# Data downloading architectural decision record

The problem: how do we efficiently download data from DNO data portals?

We have a few sub-problems:
1. We don't know in advance where the files we're going to download are (what urls)
2. DNO's use different data portal tech (CKAN, OpenDataSoft, Custom) with different APIs
  (or none)
3. The files are either numerous (e.g. SSEN's one per day, NGED's hundreds per month)
  or large (e.g. NPg/UKPN's once per month)

We want to make sure we have the latest data, but minimise the bandwith costs 
to ourselves and the DNOs by only downloading stuff we haven't seen before.
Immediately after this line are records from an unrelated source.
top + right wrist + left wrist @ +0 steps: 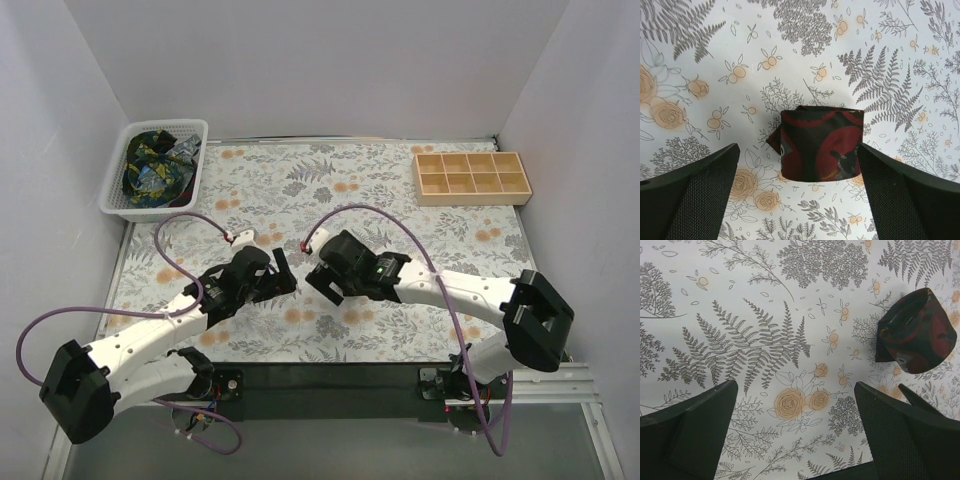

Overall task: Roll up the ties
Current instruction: Roll the tie

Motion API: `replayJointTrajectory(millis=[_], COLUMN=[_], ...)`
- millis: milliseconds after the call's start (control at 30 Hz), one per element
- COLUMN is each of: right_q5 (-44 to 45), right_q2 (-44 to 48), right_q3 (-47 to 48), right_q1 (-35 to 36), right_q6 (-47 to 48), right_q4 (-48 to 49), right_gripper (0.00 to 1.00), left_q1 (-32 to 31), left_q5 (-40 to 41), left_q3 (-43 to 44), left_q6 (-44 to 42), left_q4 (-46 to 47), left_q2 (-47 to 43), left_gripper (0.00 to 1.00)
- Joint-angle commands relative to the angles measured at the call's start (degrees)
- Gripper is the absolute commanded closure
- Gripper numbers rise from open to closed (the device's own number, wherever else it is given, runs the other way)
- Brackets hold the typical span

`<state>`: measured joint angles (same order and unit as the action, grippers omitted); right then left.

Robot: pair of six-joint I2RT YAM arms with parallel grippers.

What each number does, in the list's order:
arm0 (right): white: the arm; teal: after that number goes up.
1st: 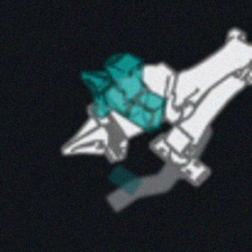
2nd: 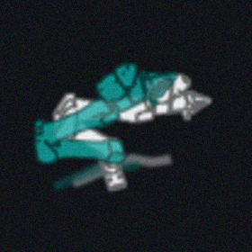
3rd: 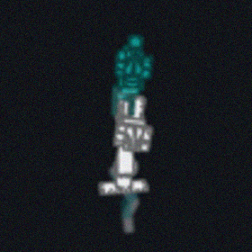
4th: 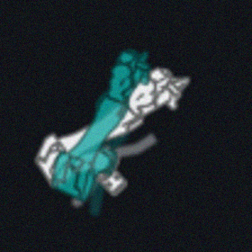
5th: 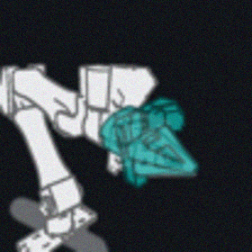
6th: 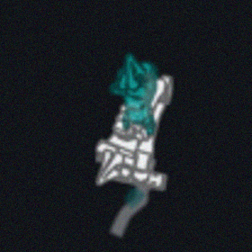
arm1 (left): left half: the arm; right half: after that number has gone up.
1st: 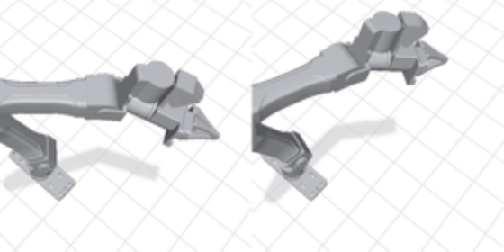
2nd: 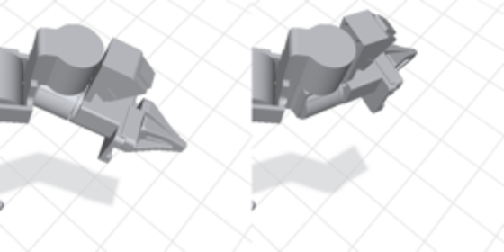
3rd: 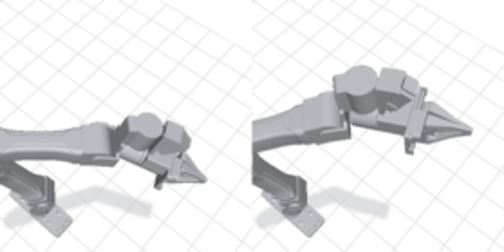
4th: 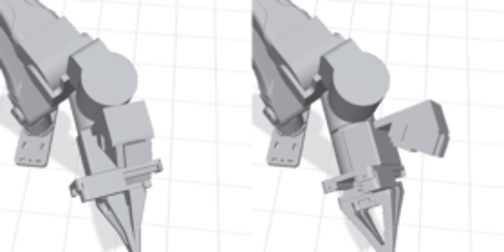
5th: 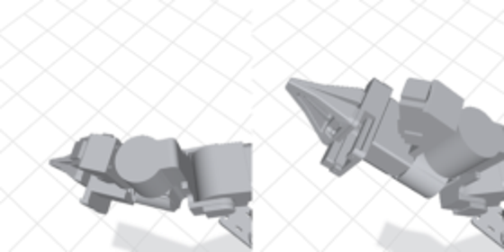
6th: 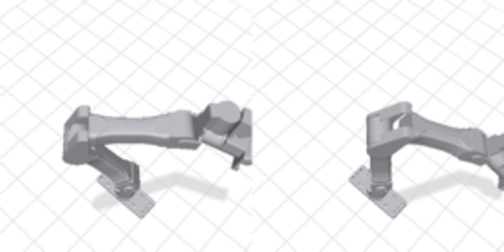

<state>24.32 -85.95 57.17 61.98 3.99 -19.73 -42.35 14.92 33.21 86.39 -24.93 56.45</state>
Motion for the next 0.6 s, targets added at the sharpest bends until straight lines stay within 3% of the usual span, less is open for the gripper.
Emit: replayJointTrajectory(millis=[0,100,233,367,567], right_q5=[-5.92,-11.99,-27.87,-37.92,-55.06], right_q2=[4.73,8.34,10.71,9.32,3.96], right_q3=[-1.00,-2.06,-2.50,-1.36,-1.44], right_q1=[-4.39,-11.68,-23.10,-33.99,-44.82], right_q6=[-3.28,-4.94,-7.58,-10.57,-12.86], right_q4=[-0.05,0.04,0.21,0.13,1.35], right_gripper=[0.11,0.08,0.08,0.04,0.05], left_q1=[-1.15,-2.47,-5.46,-8.97,-13.19], left_q5=[-2.26,-4.01,-6.30,-8.41,-8.77], left_q3=[3.44,5.10,9.05,14.15,23.82], left_q6=[-2.54,-3.59,-5.52,-11.41,-22.75], left_q4=[3.30,5.40,8.40,10.77,12.18], left_q2=[2.25,5.33,12.18,21.31,30.91], left_gripper=[0.02,0.02,0.02,0.02,0.02])
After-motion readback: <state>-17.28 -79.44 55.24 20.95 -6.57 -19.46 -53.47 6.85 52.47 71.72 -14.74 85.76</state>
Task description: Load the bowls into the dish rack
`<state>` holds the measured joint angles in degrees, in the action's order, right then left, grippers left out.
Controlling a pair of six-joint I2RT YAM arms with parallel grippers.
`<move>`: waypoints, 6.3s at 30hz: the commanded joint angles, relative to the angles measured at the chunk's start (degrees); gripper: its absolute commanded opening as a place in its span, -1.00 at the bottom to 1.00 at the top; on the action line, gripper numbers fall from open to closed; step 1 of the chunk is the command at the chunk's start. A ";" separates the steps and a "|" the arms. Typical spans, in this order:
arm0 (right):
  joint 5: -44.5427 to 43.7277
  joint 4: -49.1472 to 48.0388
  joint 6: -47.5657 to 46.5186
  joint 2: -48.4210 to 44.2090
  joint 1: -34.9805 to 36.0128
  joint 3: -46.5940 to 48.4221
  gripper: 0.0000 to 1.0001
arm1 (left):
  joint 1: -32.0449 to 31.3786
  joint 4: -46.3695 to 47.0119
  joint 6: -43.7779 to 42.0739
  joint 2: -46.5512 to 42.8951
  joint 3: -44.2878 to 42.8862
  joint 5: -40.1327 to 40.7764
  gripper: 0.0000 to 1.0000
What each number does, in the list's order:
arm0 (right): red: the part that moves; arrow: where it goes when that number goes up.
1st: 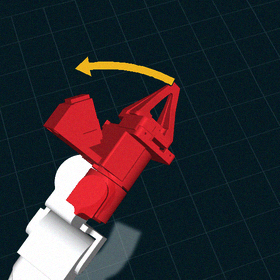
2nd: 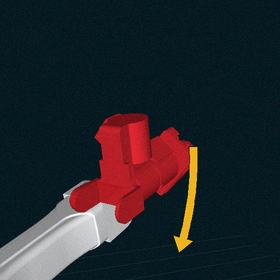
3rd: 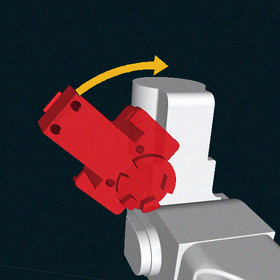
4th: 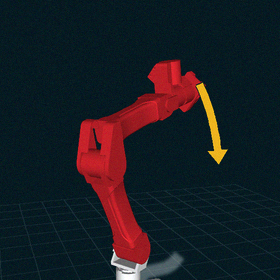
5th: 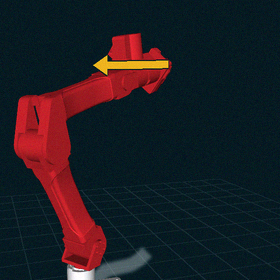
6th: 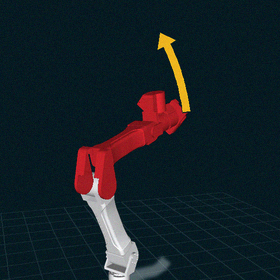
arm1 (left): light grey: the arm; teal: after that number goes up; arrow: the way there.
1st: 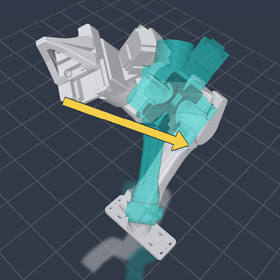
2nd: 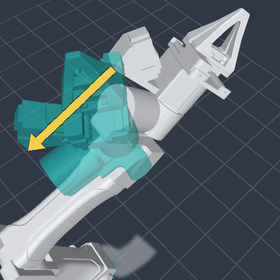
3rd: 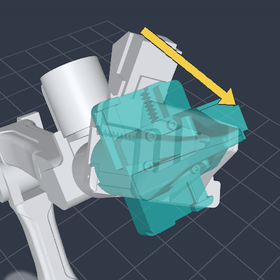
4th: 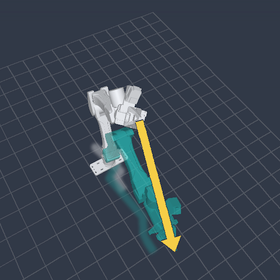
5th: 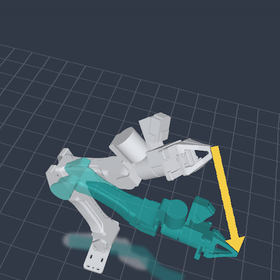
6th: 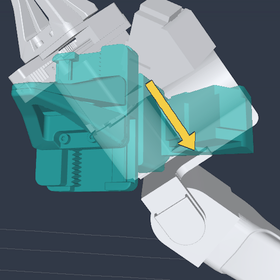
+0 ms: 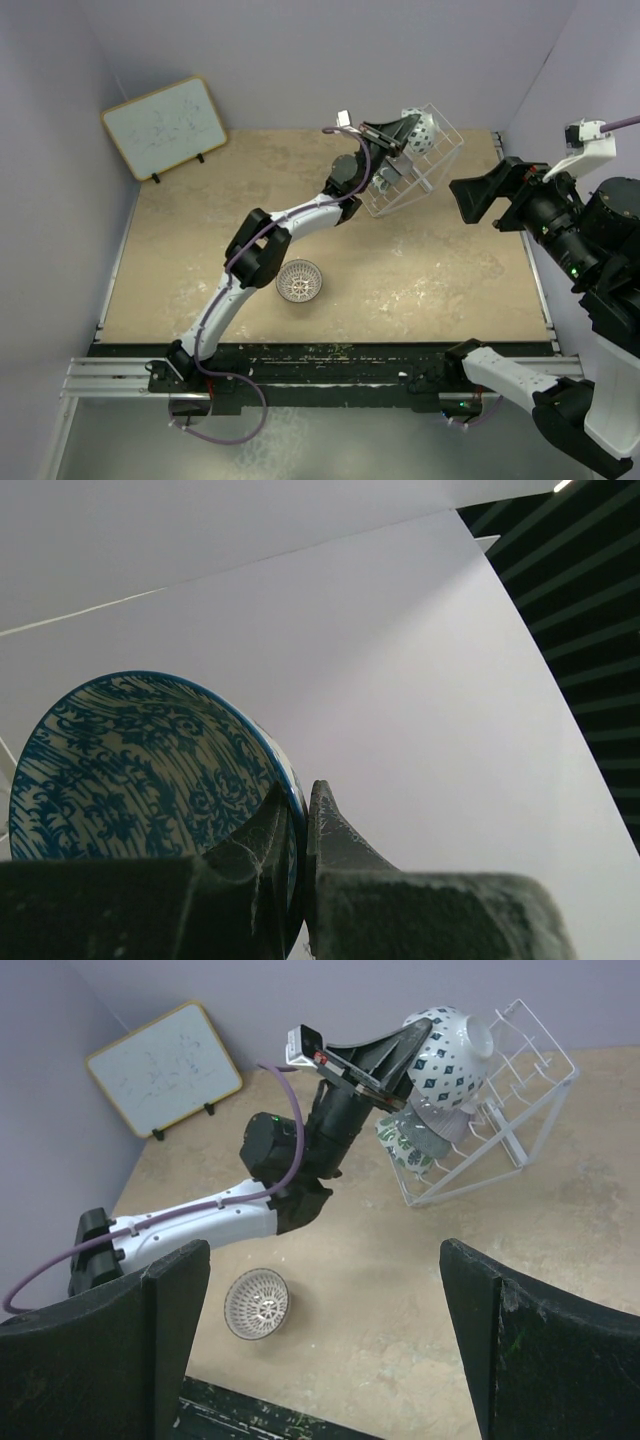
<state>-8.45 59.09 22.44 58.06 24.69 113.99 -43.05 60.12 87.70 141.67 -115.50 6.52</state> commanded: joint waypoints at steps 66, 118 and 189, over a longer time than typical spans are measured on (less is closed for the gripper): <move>0.64 -0.56 -2.88 -1.59 -0.23 -3.21 1.00 | 1.71 -5.77 4.54 9.21 -8.90 10.31 -0.73; 2.41 -1.95 -1.78 -3.01 -0.25 -4.38 0.99 | 6.29 -36.85 -7.53 -14.59 10.58 2.48 0.88; 3.88 -4.26 2.18 -6.29 -0.23 -10.66 0.98 | -23.49 -83.47 -37.96 -43.88 58.25 34.52 -0.07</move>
<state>-3.75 56.66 24.23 52.29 24.69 103.46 -66.41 -22.22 48.90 96.79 -56.36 38.11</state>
We need to decide whether we're building a complete historical archive, or just trying 
to get the latest data. We also need to decide if we care about protecting ourselves 
from data loss - e.g. if a DNO publishes a new version of a file with less data in it.
This may have data privacy implications, e.g. if they publish stuff they shouldn't and
later redact it.

In [1]:
import requests

## SSEN

SSEN's dataset list is a bit hidden, I found it by looking at the network requests made by the website. It's a JSON API endpoint that lists all the datasets, which looks like it's basically coming direct from an S3 bucket ListObjects call (Judging by the format of their etags anyway).

I think SSEN do use CKAN, but all I can find in their actual CKAN instance is the postcode mapping dataset file, not this stuff.

The data returned from this API includes an etag and an "uploaded" timestamp for each file. Etags seem like the most
reliable thing to use for versioning - it's exactly what we want, a hash of the contents.

Given that they publish files regularly, they're the most likely data source to update old files, but they do seem to wait 5 days or so before publishing, which might suggest they're giving some grace period for meter readings to arrive before publishing to avoid having to do so.

In [2]:
response = requests.get("https://ssen-smart-meter-prod.datopian.workers.dev/LV_FEEDER_USAGE/").json()
files = ((o["etag"], o["downloadLink"]) for o in response["objects"])
list(files)

[('59afefb87a92823d8ab0bb1489fbbe5e-97',
  'https://ssen-smart-meter-prod.portaljs.com/LV_FEEDER_USAGE/2024-02-12.csv'),
 ('597ff9204b0417c36d5b3e4079d74647-97',
  'https://ssen-smart-meter-prod.portaljs.com/LV_FEEDER_USAGE/2024-02-13.csv'),
 ('db8d997bf2f9a218e8487dca906d544f-97',
  'https://ssen-smart-meter-prod.portaljs.com/LV_FEEDER_USAGE/2024-02-14.csv'),
 ('0d3b07711f27fdeb543ea2e180aa0c9b-97',
  'https://ssen-smart-meter-prod.portaljs.com/LV_FEEDER_USAGE/2024-02-15.csv'),
 ('3d98935cdd80690c536fbc236ad53043-97',
  'https://ssen-smart-meter-prod.portaljs.com/LV_FEEDER_USAGE/2024-02-16.csv'),
 ('a4a22ba2e59e3c5e39d96035fd1cd279-97',
  'https://ssen-smart-meter-prod.portaljs.com/LV_FEEDER_USAGE/2024-02-17.csv'),
 ('793b77b5d7ef2931066e5b241d018608-97',
  'https://ssen-smart-meter-prod.portaljs.com/LV_FEEDER_USAGE/2024-02-18.csv'),
 ('20619dd86b56e1b35ccf58f2e1bd0398-97',
  'https://ssen-smart-meter-prod.portaljs.com/LV_FEEDER_USAGE/2024-02-19.csv'),
 ('a86595e531312bc1c8c0045b84632

## UKPN

UKPN use a different data portal tech from OpenDataSoft and have (so far) put their data actually _inside_ the data portal's database. They have just a single "dataset" for everything and then the file downloads are "exports" of that dataset (in OpenDataSoft's terminology). Therefore, there's no need to really list anything, we can just go straight to the export of the dataset - I've chosen parquet in my example but there are lots of options.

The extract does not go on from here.